### Goal of the exercise
Scan the entries and copy each line where the word "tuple" is present.

### Information provided
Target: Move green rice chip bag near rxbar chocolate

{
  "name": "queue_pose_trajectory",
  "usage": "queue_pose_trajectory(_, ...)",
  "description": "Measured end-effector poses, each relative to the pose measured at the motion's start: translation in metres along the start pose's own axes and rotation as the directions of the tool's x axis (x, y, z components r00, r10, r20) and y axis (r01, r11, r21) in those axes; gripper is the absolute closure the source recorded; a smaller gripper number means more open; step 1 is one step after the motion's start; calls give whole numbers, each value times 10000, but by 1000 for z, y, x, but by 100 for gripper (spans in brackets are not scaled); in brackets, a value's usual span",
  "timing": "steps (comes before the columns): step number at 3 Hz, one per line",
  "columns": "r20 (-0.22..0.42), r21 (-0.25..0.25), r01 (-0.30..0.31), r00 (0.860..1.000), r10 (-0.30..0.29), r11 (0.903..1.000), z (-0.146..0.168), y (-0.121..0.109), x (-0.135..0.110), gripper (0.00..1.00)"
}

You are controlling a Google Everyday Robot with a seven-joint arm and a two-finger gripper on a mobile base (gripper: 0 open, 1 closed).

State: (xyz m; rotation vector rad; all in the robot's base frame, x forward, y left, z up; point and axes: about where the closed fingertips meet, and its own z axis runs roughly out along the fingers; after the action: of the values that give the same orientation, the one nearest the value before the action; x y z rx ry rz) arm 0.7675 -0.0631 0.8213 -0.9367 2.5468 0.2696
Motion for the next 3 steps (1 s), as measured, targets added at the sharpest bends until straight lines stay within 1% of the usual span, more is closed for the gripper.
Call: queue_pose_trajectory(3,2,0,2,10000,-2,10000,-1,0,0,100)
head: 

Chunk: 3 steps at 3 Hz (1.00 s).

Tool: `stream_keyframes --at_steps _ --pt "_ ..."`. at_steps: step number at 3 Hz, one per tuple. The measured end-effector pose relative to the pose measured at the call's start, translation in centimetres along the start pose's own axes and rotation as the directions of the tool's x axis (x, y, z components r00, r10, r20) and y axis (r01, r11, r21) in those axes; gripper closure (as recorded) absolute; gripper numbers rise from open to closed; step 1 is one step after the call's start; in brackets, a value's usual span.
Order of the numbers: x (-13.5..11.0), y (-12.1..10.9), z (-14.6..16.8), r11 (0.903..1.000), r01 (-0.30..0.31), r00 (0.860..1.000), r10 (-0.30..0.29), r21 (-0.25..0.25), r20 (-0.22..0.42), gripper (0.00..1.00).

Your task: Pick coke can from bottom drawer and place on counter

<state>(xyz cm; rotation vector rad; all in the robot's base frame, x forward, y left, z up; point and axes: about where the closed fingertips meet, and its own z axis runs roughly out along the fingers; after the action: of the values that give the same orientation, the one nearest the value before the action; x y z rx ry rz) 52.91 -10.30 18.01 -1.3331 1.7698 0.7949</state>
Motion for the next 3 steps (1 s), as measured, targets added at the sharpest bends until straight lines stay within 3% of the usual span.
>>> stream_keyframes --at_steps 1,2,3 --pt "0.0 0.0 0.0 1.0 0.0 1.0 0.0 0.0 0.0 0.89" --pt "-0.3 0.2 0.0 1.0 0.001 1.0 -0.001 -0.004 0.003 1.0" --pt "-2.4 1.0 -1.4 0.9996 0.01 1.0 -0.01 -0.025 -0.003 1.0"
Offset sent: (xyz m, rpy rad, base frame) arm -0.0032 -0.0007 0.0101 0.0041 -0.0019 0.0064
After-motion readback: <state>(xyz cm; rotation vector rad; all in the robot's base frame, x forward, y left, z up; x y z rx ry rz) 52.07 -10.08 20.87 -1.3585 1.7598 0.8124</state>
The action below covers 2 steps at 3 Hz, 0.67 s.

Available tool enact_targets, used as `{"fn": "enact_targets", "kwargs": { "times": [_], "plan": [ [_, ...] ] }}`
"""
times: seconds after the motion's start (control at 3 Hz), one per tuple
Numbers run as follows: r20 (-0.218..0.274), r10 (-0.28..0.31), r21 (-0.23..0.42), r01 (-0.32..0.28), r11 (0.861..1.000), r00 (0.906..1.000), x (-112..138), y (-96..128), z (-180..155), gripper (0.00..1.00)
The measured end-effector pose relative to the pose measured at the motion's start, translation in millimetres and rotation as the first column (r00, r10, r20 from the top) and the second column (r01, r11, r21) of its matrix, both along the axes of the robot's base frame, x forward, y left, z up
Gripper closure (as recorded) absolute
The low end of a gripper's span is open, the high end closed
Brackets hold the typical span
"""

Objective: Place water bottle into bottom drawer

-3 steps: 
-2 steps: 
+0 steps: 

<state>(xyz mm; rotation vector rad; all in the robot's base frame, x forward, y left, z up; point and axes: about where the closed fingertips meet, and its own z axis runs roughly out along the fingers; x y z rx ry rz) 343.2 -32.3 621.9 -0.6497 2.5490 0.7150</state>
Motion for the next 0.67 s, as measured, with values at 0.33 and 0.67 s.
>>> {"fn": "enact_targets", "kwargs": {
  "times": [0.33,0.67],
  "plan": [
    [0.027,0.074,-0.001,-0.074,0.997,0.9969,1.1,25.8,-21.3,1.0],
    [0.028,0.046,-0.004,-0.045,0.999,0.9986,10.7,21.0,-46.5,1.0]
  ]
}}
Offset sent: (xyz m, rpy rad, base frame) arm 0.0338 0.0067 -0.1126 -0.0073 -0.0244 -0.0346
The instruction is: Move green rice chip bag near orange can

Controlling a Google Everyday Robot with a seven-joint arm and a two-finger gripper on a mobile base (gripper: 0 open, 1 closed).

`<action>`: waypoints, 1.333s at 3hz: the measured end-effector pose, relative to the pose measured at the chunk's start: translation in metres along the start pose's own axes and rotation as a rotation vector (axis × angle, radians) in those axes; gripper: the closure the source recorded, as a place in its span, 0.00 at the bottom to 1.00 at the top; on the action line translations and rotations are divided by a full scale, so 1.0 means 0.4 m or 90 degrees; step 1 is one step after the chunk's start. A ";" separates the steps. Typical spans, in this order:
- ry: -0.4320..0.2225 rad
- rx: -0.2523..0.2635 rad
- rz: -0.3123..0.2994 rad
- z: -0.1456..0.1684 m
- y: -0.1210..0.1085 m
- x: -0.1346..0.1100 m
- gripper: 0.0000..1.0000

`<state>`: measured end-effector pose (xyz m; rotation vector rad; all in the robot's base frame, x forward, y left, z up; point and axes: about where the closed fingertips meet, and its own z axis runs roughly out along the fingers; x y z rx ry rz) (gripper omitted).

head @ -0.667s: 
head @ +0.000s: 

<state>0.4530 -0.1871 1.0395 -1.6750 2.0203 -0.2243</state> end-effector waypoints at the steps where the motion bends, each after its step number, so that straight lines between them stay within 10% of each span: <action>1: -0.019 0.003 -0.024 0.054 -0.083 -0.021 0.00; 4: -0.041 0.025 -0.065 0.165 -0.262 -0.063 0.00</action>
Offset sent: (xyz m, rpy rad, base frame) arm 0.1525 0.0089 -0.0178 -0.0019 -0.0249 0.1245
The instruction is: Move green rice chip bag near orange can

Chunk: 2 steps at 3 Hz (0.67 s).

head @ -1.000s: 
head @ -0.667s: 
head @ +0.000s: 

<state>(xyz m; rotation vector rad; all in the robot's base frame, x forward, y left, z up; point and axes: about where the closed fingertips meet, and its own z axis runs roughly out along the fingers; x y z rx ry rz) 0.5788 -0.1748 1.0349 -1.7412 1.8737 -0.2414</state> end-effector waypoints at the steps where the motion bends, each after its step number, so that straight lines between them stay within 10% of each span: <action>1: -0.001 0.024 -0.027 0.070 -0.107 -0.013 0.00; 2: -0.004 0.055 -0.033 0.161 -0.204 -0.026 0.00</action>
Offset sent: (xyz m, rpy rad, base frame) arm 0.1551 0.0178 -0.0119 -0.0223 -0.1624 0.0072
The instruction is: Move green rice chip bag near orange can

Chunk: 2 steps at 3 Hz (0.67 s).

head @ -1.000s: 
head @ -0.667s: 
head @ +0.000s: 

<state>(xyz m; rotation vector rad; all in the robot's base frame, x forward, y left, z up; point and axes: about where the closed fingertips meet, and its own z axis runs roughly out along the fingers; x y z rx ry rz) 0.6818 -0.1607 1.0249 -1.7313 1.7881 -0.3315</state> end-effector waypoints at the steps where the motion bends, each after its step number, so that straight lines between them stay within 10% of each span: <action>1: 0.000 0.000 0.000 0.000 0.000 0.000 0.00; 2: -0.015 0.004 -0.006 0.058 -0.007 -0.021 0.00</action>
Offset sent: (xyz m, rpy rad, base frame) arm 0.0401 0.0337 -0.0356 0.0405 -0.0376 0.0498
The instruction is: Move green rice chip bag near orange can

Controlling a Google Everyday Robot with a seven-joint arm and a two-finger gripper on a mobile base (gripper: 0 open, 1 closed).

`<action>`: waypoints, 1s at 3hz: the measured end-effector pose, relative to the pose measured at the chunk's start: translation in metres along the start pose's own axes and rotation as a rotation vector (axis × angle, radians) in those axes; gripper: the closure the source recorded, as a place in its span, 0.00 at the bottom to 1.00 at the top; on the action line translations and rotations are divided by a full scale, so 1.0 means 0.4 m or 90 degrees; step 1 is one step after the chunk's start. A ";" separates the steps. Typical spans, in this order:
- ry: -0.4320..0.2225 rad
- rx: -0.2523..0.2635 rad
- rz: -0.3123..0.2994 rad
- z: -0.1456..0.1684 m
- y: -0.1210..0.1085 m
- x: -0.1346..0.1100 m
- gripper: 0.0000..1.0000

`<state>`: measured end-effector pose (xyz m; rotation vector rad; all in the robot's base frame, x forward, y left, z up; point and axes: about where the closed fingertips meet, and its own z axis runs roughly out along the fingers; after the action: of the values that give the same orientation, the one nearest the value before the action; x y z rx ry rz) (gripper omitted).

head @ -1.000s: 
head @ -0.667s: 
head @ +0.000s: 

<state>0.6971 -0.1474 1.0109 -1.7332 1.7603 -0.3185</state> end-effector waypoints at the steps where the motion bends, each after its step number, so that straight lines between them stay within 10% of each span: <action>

### Result of the task
Tool: `stream_keyframes --at_steps _ --pt "_ ..."`. at_steps: step number at 3 Hz, one per tuple. The measured end-effector pose relative to the pose measured at the call's start, translation in centimetres along the start pose's own axes and rotation as the directions of the tool's x axis (x, y, z components r00, r10, r20) and y axis (r01, r11, r21) in those axes; gripper closure (as recorded) absolute; gripper numbers rise from open to closed; step 1 is one step after the call's start; in brackets, a value's usual span.
times: seconds after the motion's start (control at 3 Hz), one per tuple

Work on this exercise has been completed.